NFL: Here’s Why the Dispute over Roquan Smith’s Contract is Such a Big Deal
The newswires have focussed mostly on big-name players like Khalil Mack and Julio Jones. But there are actually quite a few NFLers absent from the start of training camps because of contract holdouts. And the one holdout everyone should really be paying attention to is between the Chicago Bears and linebacker Roquan Smith.
To summarize: The rookie out of Georgia is about to miss the third week of training camp because he and the Bears can’t come to an agreement on his contract. There is reportedly language in the contract stating the team can reclaim money guaranteed to Smith if he breaks the NFL’s new rule prohibiting players from initiating contact with their helmets. Smith isn’t a fan of that idea and hasn’t set foot on the practice field yet because of it.
But this holdout isn’t just impacting Smith and the time he should be spending getting ready to compete on the NFL stage. It gives us insight into how messy and convoluted these contract negotiations can be.

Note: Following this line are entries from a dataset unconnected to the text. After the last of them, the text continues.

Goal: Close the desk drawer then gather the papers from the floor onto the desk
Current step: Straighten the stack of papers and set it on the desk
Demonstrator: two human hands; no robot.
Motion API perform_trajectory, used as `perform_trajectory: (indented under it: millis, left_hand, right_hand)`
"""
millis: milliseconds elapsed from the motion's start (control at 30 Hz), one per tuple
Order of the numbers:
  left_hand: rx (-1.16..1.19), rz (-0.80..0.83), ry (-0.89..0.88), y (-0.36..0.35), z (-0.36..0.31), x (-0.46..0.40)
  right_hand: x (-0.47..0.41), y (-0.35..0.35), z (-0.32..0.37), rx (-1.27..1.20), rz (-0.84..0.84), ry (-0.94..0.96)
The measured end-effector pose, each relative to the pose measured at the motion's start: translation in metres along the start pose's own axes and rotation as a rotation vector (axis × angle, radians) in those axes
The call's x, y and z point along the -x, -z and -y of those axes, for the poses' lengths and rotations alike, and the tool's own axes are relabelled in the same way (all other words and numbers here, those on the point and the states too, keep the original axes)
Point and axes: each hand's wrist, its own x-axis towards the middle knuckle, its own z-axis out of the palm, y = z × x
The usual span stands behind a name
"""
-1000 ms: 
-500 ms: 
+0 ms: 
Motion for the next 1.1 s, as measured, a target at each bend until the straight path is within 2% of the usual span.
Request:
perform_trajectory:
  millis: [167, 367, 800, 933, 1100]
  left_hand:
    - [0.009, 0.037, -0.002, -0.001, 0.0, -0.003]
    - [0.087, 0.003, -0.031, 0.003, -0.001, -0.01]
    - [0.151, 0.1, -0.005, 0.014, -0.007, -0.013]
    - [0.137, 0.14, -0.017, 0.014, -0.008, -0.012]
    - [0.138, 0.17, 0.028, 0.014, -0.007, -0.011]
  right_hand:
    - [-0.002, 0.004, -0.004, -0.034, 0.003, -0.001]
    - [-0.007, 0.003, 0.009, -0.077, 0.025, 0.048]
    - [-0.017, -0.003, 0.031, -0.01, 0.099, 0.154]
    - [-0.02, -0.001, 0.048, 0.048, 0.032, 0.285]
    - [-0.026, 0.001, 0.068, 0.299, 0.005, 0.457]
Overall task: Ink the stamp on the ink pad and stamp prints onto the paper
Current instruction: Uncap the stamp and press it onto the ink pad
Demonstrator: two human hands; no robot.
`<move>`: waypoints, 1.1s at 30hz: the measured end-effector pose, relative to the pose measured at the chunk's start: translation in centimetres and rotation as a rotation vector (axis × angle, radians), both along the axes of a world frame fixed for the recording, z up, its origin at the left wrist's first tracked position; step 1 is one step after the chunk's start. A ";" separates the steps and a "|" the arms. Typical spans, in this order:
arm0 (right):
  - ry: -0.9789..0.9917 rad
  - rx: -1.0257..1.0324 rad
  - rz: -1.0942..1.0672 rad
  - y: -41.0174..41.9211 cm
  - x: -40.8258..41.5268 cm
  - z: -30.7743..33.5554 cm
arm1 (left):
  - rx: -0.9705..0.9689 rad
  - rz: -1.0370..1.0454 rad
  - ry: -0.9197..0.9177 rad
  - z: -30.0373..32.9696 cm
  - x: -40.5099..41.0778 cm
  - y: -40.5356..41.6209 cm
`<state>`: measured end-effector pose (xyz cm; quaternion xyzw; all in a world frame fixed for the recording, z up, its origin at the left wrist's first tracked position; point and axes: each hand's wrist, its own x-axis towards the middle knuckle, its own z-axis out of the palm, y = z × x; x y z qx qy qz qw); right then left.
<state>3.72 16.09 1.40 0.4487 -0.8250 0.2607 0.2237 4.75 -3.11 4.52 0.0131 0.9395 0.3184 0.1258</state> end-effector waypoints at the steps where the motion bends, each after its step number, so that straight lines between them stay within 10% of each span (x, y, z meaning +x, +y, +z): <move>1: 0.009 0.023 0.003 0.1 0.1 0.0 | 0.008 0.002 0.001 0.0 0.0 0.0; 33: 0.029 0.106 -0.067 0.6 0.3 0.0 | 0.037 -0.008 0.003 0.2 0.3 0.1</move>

The argument in favor of Smith is straight-forward: The Bears shouldn’t be trying taking back some of the rookie’s money if he isn’t able to follow a new league rule few people understand. But as it turns out, teams do this fairly often. “Every rookie contract includes language that allows teams to void guarantees under certain circumstances,” ESPN’s Dan Graziano writes, “such as drug suspensions or legal entanglements off the field. But many teams go too far, inserting language that allows them to void guarantees for far less significant reasons, such as team-imposed fines.” In short: Smith isn’t the first rookie in NFL history with questionable language in his contract. And his agency is doing its job by insisting he will be able to hold onto his money.
However, this doesn’t mean Smith is a completely innocent party. As Steve Rosenbloom of the Chicago Tribune points out, Smith looks as though he’s trying to avoid paying any consequences if he does something wrong. “(Smith) wants his money to be protected if he fails to play the game by the rules,” he writes matter-of-a-factly. “Every player, on offense or defense, wants to run around with freedom. But there are rules. For everybody. I don’t know how a rookie thinks he deserves a Get Out Of Jail Free card.”
Regardless of which side you agree with, the league’s new rule at helmet contact is at the center of the debate. It isn’t clear yet how this new rule will be enforced and it’s very likely it will — like other new rules before it — be called inconsistently a regular basis. The Bears don’t want to be out money if their first round pick gets dinged by new regulations that are difficult to follow. Smith doesn’t want to be punished for a breaking a rule he doesn’t fully understand.
Both sides are unhappy because of this new contact rule, and the season hasn’t even started yet.
At the end of the day, neither Smith nor the Bears are in a particularly good position. Rosenbloom explains if Smith gets the language in his contract he desires, that could draw ire from veterans who don’t believe an unproven rookie should get that kind of treatment. (Which could potentially be why Chicago hasn’t caved yet.) If the Bears do cave to Smith’s demands, what would stop the rest of the team from trying to do the same with their own contracts? No matter what resolution is reached, there isn’t really a scenario where both player and team gets exactly what they want.
And the longer this player vs. team debacle goes for, the less time Smith is putting into getting ready to represent the Bears on the gridiron this season.